Whitman news since 1896

Whitman Wire

Vol. CLIV, Issue 9
Whitman news since 1896

Whitman Wire

Whitman news since 1896

Whitman Wire

Summer reading: Reviews and previews

Summer is almost upon us (though some of us still have to power through finals), and that means that for the first time in almost five months, we’ll have time to read! (For seniors, this might be the first time in four years.) To this purpose, I’ve compiled a list of books that will make for excellent summer reading, from literary fiction to noir to science fiction. Three of these are books I will be reading for the first time and three are books that have been carefully screened by yours truly for your reading pleasure. Enjoy!

What you should read this summer:

“Inherent Vice,” Thomas Pynchon

Published last summer, Pynchon’s hardboiled detective novel is what’s known as “stoner” or “psychedelic” noir (think a ’70s version of “The Big Lebowski”). Since the protagonist, gum-“sandal” Larry “Doc” Sportello, spends most of his investigation high (and garners valuable clues through hallucinations), that’s not a bad label. Set in 1970 during the Manson trials, this book is an alternately hilarious and sad tribute to the end of an era. Also, it’s definitely easier to get through than most of Pynchon’s other novels.

“The End of Mr. Y,” Scarlett Thomas

Ariel Manto, a graduate student at an unnamed British university, finds the last existing copy of a cursed book called “The End of Mr. Y” in a used bookstore. What follows is part spy adventure, part science fiction, part philosophical rant. Thomas meshes Derrida, time travel, secret government experiments and Victorian scientific romance in a fashion that is at once absurd and thoughtful, though admittedly droning at times, if you’re not one for philosophical ramblings.

“Kafka on the Shore,” Haruki Murakami

Kafka Tamura runs away from home for dark and nebulous reasons. An elderly man named Nakata searches for a lost pet using his strange ability to talk to cats. Somehow, their paths are intertwined. Spiraling, meandering and musing, this novel explores themes of loss, friendship and loneliness without ever becoming trite. Like they said at The Washington Post: Haruki Murakami “writes uncanny, philosophical, postmodern fiction that’s actually fun to read.”
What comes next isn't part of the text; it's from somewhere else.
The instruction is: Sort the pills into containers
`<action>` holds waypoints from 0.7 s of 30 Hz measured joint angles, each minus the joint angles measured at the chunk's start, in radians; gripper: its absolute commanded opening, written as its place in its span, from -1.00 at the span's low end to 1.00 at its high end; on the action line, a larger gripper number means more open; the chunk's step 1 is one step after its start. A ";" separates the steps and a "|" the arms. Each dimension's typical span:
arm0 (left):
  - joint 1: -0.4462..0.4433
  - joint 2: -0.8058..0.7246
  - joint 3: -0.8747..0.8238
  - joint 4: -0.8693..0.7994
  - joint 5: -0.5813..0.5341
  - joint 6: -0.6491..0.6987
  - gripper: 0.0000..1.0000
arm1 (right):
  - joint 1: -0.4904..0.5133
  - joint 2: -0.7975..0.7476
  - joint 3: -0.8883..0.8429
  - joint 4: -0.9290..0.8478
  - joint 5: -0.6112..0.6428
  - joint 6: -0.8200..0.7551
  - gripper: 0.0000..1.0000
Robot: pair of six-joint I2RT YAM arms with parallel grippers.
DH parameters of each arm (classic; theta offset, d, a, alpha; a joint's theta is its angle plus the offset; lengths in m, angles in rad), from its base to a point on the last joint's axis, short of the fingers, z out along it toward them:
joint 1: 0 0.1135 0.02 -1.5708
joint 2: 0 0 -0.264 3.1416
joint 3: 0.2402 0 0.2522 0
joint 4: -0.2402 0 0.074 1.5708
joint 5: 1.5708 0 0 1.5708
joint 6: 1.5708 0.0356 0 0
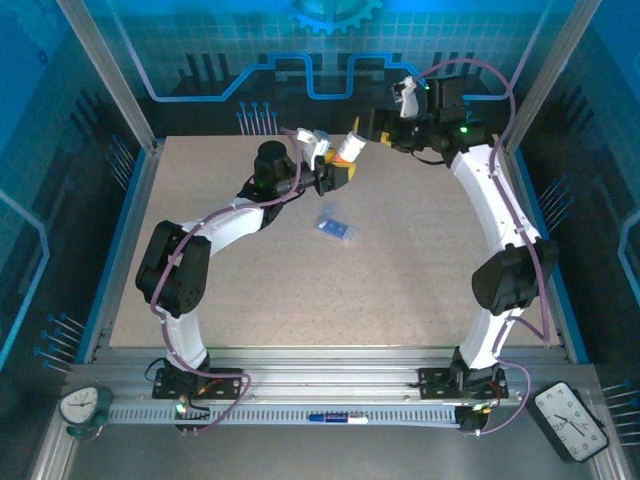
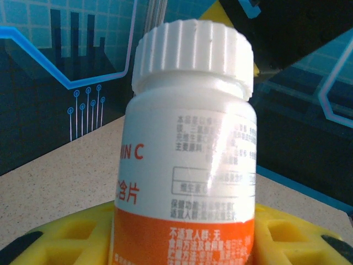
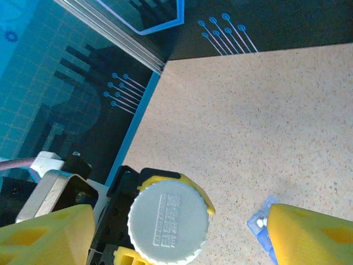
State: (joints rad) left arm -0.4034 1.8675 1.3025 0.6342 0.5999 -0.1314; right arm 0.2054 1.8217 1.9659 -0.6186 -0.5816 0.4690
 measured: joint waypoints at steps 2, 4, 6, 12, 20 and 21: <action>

What I will be reading this summer:

“PopCo,” Scarlett Thomas

Alice Butler is smart but slightly bizarre, and she works for the titular British toy company. Along with her colleagues, she is tasked with creating the “ultimate product for the teen girl market” (Booklist). There are mysterious messages and secret codes and, according to Publisher’s Weekly, “a pointed cultural critique that will especially resonate with the ‘No Logo’  crowd.” I’m looking forward to the same familiarity with explaining philosophy that Thomas demonstrated in “The End of Mr. Y.”

“The Rediscovery of Man: The Collected Short Stories of Cordwainer Smith,” Cordwainer Smith

Cordwainer Smith was a pulp science fiction writer in the ’50s and ’60s. His stories are disturbing and lyrical, written as legends of a society thousands of years in our future. Mankind has decayed and grown stagnant, to the point that the “Instrumentality,” humanity’s governing body, must reintroduce old Earth culture in order to keep the species alive. From the Cold War spy thriller-esque “No, No, Not Rogov!” to the deeply creepy “A Planet Named Sheyol,” these stories speak not to a future of star-traveling freedom fighters or shiny ray guns, but to a future where we, as people, are struggling to recapture our own humanity.

“Nobody Move,” Denis Johnson

Originally published as a serial novel in Playboy Magazine (a point no reviewer fails to make), “Nobody Move” is apparently about some skeezy lowlifes and a whole lot of dough (the green kind) in Bakersfield, Calif. Outrageous, funny and gritty, Denis Johnson’s novel is “so noir it’s almost pitch-black,” according to The New Yorker. I’m expecting it to be hilariously filthy.